About the programming series:
'ONE FOLD, TWO FOLD, TEN FOLD, MANIFOLD' is a series of interdisciplinary research talks and participatory workshops instigated by American artist Gina DeCagna.
To paraphrase the late-nineteenth-century British writer John Huntley Skrine, one way to define a ‘manifold’ is as a chosen abstraction that gathers into focus qualities of human duty, experience, and hope. However, the term has varied meanings across context and research discipline. An artist convenes with a mathematician, a poet, and the public to consider varied meanings of the ‘manifold’ and to understand how our internal values and external objectivities intertwine.
Through her interventionist installations of discarded cardboard, American artist Gina DeCagna employs a material and symbolic sensibility of ‘manifolds’ in building improvised organic architectures that resemble geographical strata, tree rings, and plant foliage from discarded cardboard to speculate on the forms and structures of globalised society. While in Baroque times, fabric folds were depicted to speak to a spiritual understanding of the soul, DeCagna seeks to represent the folding collapse of late capitalism, mixing indeterminacy with strength.

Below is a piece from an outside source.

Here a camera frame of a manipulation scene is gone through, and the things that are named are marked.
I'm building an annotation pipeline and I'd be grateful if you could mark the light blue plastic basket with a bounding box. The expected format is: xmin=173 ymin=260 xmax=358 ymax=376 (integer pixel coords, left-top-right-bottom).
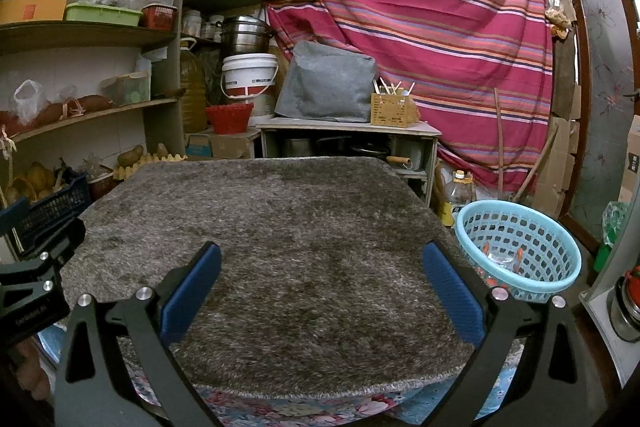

She brings into her orbit the topologist Dr Mehdi Yazdi, who finds similar visual inspiration to propel his mathematical intuition around questions of manifolds and foliations — research questions that ultimately could lead us to mathematically understand more structures and systems that underpin the world, including, potentially, that of the Internet and even DNA. Poet and scholar Dr Orchid Tierney brings the metaphorical world of language into researching the representations of waste and its management, most recently completing a poetic work on ocean plastic. Finally, we will critically convene these different disciplinary approaches through philosophy, starting with Kant’s ‘manifold of sense’, that of bringing particularities together through a synthetic process of understanding.